> _TRY IT_
An exact copy of the records below is required, and it must contain no pictures.

SUPPLIED INFORMATION START

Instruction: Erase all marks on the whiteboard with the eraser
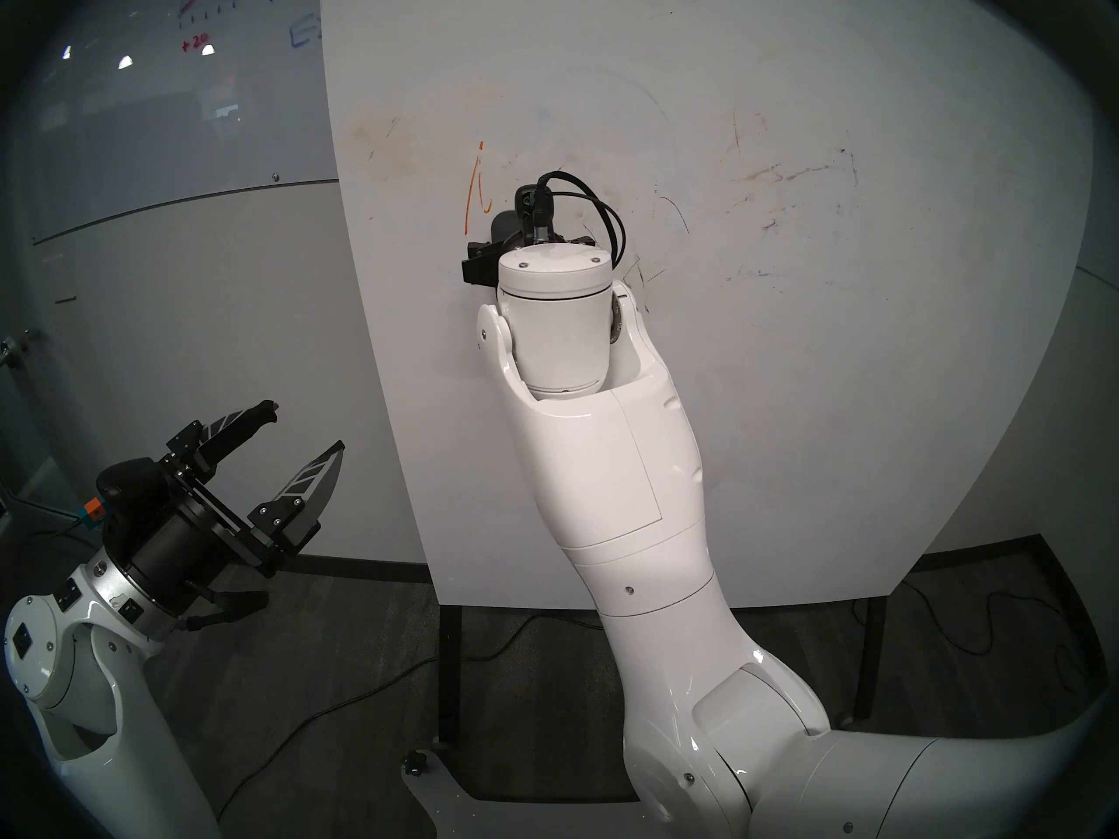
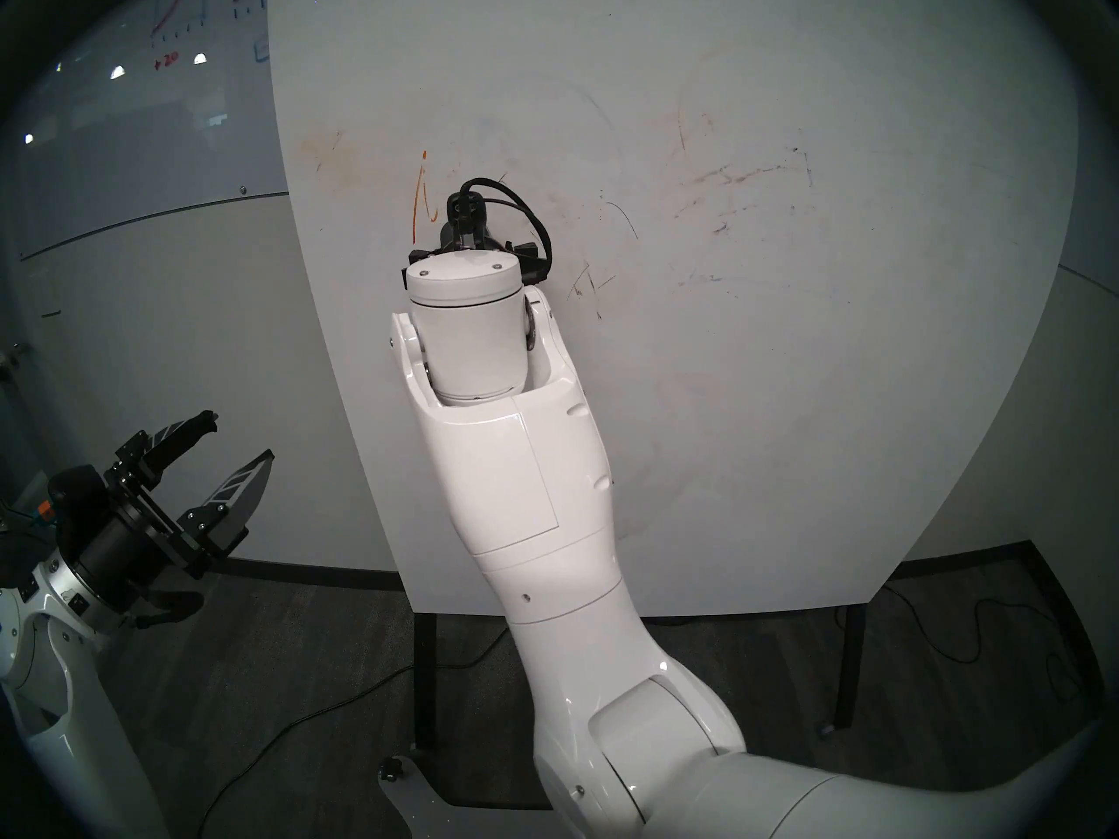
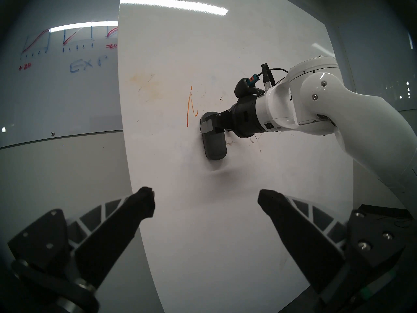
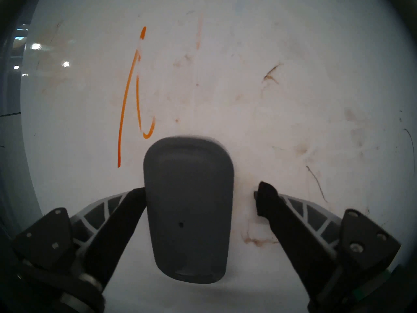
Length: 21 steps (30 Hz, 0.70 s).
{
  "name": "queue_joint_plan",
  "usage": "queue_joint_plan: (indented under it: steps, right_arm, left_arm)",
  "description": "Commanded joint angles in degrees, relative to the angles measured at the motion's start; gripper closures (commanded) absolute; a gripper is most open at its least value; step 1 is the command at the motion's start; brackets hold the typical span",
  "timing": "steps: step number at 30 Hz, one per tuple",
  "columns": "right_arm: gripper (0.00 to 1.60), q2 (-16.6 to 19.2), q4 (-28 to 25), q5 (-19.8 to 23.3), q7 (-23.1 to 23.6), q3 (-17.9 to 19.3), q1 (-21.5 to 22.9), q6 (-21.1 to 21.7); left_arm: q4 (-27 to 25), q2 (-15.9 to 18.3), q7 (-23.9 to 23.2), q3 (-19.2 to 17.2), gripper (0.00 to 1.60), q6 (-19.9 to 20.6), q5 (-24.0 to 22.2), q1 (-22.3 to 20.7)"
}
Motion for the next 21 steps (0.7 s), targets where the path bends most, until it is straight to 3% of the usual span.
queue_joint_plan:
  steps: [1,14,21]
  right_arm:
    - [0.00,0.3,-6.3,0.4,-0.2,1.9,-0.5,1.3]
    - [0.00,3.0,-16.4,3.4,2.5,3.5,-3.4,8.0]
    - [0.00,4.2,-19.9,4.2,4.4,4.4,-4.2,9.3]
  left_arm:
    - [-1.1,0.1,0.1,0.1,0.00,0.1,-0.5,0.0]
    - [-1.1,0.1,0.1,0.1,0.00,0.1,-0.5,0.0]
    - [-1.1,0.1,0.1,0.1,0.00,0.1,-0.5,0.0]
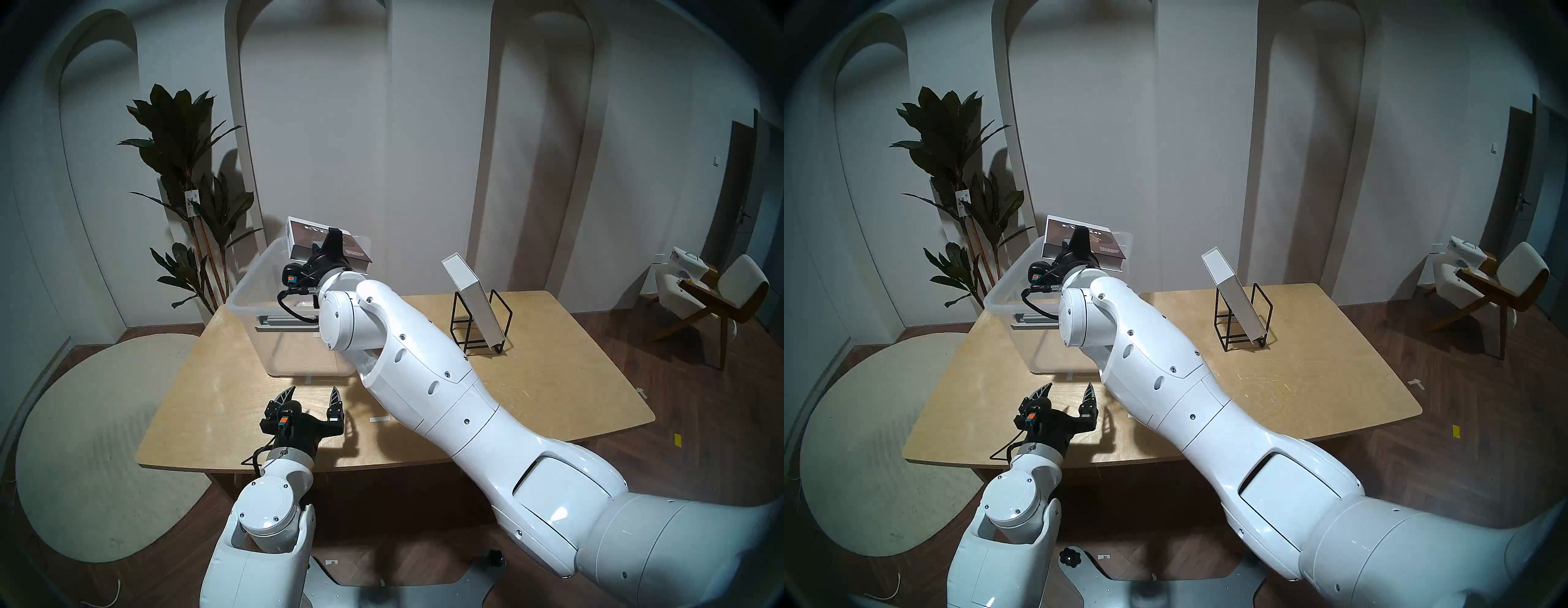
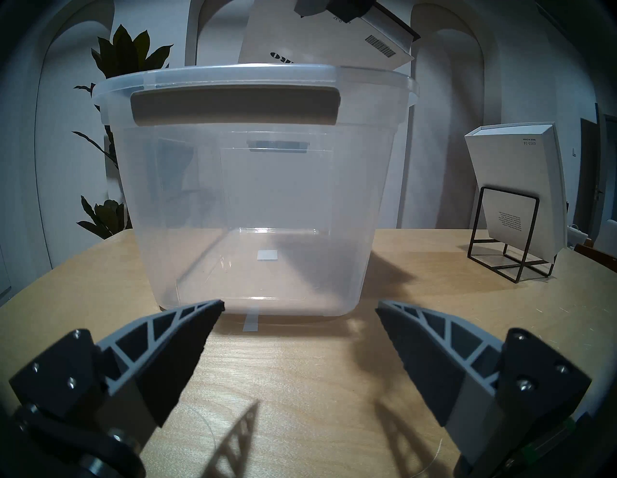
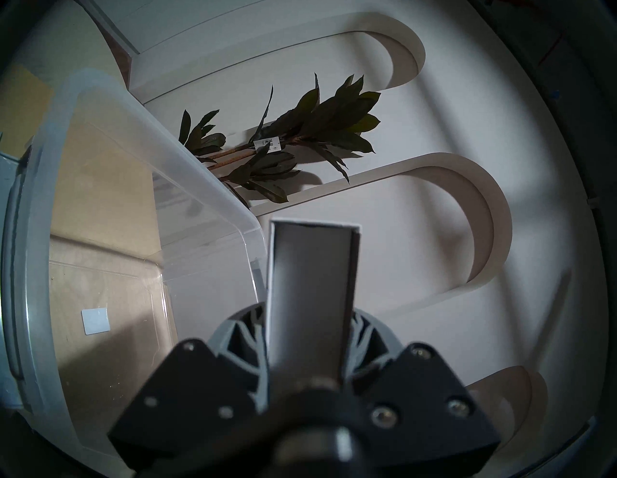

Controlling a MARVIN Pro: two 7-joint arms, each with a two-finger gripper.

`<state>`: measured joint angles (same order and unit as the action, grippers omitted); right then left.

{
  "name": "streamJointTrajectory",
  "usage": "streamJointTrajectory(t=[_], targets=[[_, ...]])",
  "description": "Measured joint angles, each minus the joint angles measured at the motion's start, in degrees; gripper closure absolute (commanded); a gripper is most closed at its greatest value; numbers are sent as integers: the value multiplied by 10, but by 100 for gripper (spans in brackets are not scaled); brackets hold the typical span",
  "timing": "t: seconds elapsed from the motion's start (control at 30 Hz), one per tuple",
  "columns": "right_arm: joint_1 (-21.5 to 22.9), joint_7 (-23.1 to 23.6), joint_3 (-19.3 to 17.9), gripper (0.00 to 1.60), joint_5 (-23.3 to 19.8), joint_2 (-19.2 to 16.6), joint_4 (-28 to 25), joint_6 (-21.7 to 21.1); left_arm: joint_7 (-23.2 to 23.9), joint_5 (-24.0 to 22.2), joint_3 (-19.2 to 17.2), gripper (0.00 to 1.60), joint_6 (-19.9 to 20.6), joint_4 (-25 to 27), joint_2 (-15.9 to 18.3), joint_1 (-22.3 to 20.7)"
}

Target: Pack the books into the storage box

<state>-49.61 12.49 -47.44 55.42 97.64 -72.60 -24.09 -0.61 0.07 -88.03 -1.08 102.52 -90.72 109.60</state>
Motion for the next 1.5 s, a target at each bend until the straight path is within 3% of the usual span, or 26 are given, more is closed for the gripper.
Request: streamJointTrajectory(t=[0.23, 0.27, 0.3, 1.2, 1.5], targets=[[6, -8, -2, 159, 0, 9, 33, -1, 0, 0, 0, 0, 0, 0, 0, 0], [6, -8, -2, 107, 0, 10, 35, 0, 0, 0, 0, 0, 0, 0, 0, 0], [7, -9, -2, 0, 0, 12, 38, 1, 0, 0, 0, 0, 0, 0, 0, 0], [1, -53, -46, 0, -36, 34, -42, -21, 0, 0, 0, 0, 0, 0, 0, 0], [-32, -118, -109, 0, -91, 50, -93, -19, 0, 0, 0, 0, 0, 0, 0, 0]])
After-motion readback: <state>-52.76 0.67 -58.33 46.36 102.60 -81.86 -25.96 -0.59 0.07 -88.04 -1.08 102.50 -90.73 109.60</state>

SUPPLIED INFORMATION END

> _ANSWER SPACE_
Instruction: Erase all marks on the whiteboard with the eraser
Length: 21 steps (30 Hz, 0.70 s).
{
  "name": "queue_joint_plan",
  "usage": "queue_joint_plan: (indented under it: steps, right_arm, left_arm)",
  "description": "Commanded joint angles in degrees, relative to the angles measured at the motion's start; gripper closures (commanded) absolute; a gripper is most open at its least value; step 1 is the command at the motion's start; brackets hold the typical span",
  "timing": "steps: step number at 30 Hz, one per tuple",
  "columns": "right_arm: gripper (0.00 to 1.60), q2 (-16.6 to 19.2), q4 (-28 to 25), q5 (-19.8 to 23.3), q7 (-23.1 to 23.6), q3 (-17.9 to 19.3), q1 (-21.5 to 22.9), q6 (-21.1 to 21.7); left_arm: q4 (-27 to 25), q2 (-15.9 to 18.3), q7 (-23.9 to 23.2), q3 (-19.2 to 17.2), gripper (0.00 to 1.60), q6 (-19.9 to 20.6), q5 (-24.0 to 22.2), q1 (-22.3 to 20.7)"
}
Motion for the next 21 steps (0.7 s), targets where the path bends most, until it is straight to 3% of the usual span.
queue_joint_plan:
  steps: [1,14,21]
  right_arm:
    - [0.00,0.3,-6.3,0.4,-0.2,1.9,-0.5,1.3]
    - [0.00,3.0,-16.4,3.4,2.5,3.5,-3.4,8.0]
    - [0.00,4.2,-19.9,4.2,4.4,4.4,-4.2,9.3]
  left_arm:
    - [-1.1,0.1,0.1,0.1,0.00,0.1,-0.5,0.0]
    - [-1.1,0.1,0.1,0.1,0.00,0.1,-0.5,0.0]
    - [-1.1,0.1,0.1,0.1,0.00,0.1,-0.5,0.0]

Controlling a MARVIN Pro: two 7-joint arms, each with a two-finger gripper.

`<state>`: measured joint angles (same order and unit as the action, grippers omitted); right then left.

{
  "name": "streamJointTrajectory",
  "usage": "streamJointTrajectory(t=[_], targets=[[_, ...]])",
  "description": "Measured joint angles, each minus the joint angles measured at the motion's start, in degrees; gripper closure absolute (commanded); a gripper is most closed at its greatest value; numbers are sent as integers: the value multiplied by 10, but by 100 for gripper (spans in brackets are not scaled); brackets hold the typical span",
  "timing": "t: seconds elapsed from the motion's start (control at 30 Hz), one per tuple",
  "columns": "right_arm: joint_1 (-21.5 to 22.9), joint_7 (-23.1 to 23.6), joint_3 (-19.3 to 17.9), gripper (0.00 to 1.60), joint_5 (-23.3 to 19.8), joint_2 (-19.2 to 16.6), joint_4 (-28 to 25), joint_6 (-21.7 to 21.1); left_arm: joint_7 (-23.2 to 23.9), joint_5 (-24.0 to 22.2), joint_3 (-19.2 to 17.2), gripper (0.00 to 1.60), joint_6 (-19.9 to 20.6), joint_4 (-25 to 27), joint_2 (-15.9 to 18.3), joint_1 (-22.3 to 20.7)"
}

Target: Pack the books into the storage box

<state>-49.61 12.49 -47.44 55.42 97.64 -72.60 -24.09 -0.61 0.07 -88.03 -1.08 102.52 -90.72 109.60</state>
Motion for the next 1.5 s, a target at each bend until the straight path is within 3% of the usual span, or 26 are given, more is closed for the gripper.
Request: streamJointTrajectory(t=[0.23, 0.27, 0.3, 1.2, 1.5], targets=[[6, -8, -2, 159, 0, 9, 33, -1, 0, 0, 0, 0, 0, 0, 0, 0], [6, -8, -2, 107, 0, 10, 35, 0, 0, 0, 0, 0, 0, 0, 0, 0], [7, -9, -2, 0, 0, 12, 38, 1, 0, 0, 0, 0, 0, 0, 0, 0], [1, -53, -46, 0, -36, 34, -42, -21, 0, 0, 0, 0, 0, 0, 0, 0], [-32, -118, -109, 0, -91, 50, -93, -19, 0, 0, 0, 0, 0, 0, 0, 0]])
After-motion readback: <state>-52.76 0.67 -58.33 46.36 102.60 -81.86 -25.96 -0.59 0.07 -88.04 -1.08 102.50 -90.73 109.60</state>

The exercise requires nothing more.